Jeez Louise, that story blew the Hell up, didn’t it?

As of the time of this writing, the trading frenzy on Gamestop (GME) has made it one of the most heavily traded stocks in the US.

And on top of that, this story has taken on an almost mythological feel, entangling a fascinating cast of some of the most influential people in the investing world, including Michael Burry, Elon Musk, Wall Street hedge fund traders, a fintech company called Robinhood, Alexandria Ocasio-Cortez and Ted Bloody Cruz. To be honest, I’m kind of surprised Trump’s not involved, because when a story is this bizarre, he’s usually in there somewhere.

Ooookie dokie. So how do we even start untangling this mess…

How Did This Start?

In 2020, Gamestop became one of the most shorted stocks in the entire market. At the time, Gamestop, a video game retailer, had already been experiencing declining fortunes because of the video game industry’s transition away from physical distribution into digital downloads. Then the pandemic hit, shutting shopping malls down all around the world. So when hedge funds started taking up short positions and betting that Gamestop’s stock would go down, they did it for fairly rational reasons.

Enter Michael Burry.

Michael Burry is the hedge fund trader who famously predicted the 2008/2009 Great Financial Crisis by shorting the US housing market. He also had his story adapted into a movie The Big Short where he was played by Christian Bale.

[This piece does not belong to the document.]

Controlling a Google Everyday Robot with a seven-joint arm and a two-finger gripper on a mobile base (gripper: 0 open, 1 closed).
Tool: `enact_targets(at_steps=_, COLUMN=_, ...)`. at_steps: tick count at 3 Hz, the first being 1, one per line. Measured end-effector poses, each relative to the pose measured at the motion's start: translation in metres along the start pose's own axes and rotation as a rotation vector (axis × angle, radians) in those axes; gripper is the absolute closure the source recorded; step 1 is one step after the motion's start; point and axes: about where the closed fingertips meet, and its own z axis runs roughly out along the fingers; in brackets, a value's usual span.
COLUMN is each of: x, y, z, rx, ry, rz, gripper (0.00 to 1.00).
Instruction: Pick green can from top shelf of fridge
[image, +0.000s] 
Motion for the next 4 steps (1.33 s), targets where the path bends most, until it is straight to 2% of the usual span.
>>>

In April 2020, Michael Burry invested $15 million in Gamestop’s stock, with the intention of restructuring the company into a digital distribution hub. He was joined later on in the year by e-commerce CEO Ryan Cohen, who invested an additional $76 million into the company. By the end of the year, against all odds, Gamestop’s stock price had doubled, then tripled. Despite the fact that very little about the company had actually been changed.

So already, this is an interesting story. Remember that this is the same Michael Burry who claimed passive investing was distorting the market because nobody was actively investing anymore. So of course he then turns around and actively invests in this stock, inadvertantly setting into motion one of the biggest price distortions in the history of the stock market. Suuuure, Michael. It’s the indexers that are screwing the market up.

But the story doesn’t end there. It’s just getting started.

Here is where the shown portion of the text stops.